Calysta déglutit. Mais... C'est elle la dominante, c'est elle qui fait fuir les autres, pourquoi n'arrive-t-elle pas à se reprendre? Ce serait presque scandaleux si ce n'était pas si... Excitant?

"Je... euh..." Calysta toussota. "Salut, moi c'est Calysta. Disons que je t'ai vue rentrer dans le cabaret, tout à l'heure, et ... Mmmh, c'est un peu spécial à raconter mais bon, je suis plus à ça près. Tu as piqué ma curiosité, ce qui est rare. Je voulais vraiment voir ce que tu faisais ici et... je n'ai pas été déçue!"

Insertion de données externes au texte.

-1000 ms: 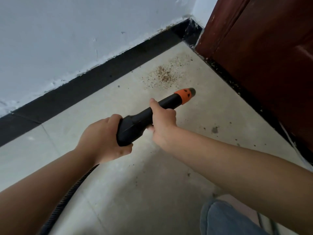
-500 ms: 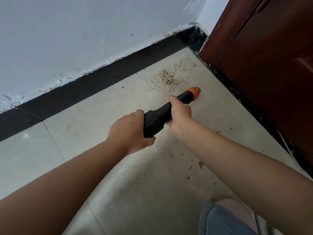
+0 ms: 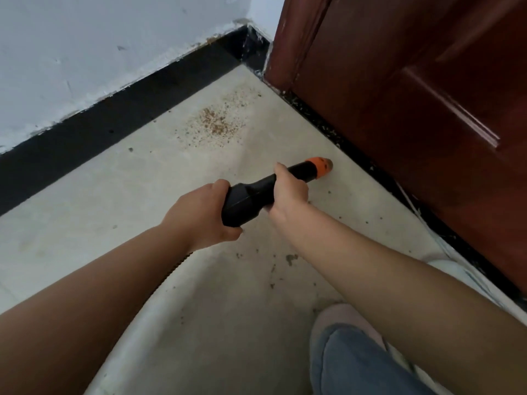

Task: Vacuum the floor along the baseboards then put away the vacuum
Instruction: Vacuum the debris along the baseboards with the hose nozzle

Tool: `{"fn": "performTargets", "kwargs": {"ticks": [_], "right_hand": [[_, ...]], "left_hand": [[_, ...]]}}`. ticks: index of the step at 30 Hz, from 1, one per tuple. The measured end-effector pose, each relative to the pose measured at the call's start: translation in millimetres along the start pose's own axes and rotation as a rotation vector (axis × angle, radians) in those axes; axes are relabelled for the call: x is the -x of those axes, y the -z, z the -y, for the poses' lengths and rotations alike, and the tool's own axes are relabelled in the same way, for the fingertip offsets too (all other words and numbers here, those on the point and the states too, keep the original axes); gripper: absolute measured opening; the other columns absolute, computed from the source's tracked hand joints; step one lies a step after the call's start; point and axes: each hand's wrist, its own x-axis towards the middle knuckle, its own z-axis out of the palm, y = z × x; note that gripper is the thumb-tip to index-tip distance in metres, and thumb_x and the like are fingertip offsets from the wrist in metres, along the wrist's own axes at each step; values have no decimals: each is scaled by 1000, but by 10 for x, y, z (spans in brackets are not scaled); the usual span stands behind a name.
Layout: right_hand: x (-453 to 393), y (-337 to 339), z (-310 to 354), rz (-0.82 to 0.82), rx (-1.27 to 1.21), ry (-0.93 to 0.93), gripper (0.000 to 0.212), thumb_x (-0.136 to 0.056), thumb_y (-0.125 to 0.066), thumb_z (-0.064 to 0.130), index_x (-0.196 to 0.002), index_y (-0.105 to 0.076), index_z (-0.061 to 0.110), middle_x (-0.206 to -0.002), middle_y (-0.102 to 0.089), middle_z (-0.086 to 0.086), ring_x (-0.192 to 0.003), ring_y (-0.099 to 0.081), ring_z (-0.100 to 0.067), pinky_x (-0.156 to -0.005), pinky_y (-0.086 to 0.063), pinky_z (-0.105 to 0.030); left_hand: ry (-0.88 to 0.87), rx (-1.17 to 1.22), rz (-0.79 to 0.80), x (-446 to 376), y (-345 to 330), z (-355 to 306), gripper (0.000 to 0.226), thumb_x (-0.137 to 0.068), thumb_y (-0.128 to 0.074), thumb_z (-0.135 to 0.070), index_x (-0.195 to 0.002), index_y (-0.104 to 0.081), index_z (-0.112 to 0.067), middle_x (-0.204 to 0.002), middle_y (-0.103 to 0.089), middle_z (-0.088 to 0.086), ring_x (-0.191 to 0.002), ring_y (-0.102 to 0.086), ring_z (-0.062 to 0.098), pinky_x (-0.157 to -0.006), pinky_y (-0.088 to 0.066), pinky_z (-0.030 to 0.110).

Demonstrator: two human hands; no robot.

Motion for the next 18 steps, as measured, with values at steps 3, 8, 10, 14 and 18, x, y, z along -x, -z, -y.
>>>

Calysta se mît à rire a pleine gorge. Elle se leva, enleva sa capuche ce qui libéra la longue tignasse rose. La jeune curieuse commença a se retransformer en elle-même. Ses os bougeaient à l’intérieur de son corps et les traits de son visage se modifiaient comme si on modelait un masque sur de la pâte à modeler. Après quelques secondes, Calysta avait retrouvé son visage original ainsi que sa taille... Et elle était plus petite que "Joyd"? Alors c'était ça son nom. C'était écrit tellement gros sur le dos de son fauteuil qu'elle ne l'avait pas remarqué avant. Le regard de Calysta s'enfuit vers le sol quelques instants, installant une ambiance pesante et c'est lorsqu'elle releva les yeux qu'elle annonça:

"Me perdre entre tes mains? Bon certes j'étais un peu perdue, mais en fait, j'aimerais que tu... Euh... m'apprenne... à danser comme tu fais sur scène. Je suis à la rue depuis que je suis arrivée ici et je n'ai vraiment rien trouvé ... d'autre."

Elle chercha une sorte d'approbation dans le regard de Joyd mais elle n'arrivait pas encore à la cerner. Bah. Ça arrivera tôt où tard.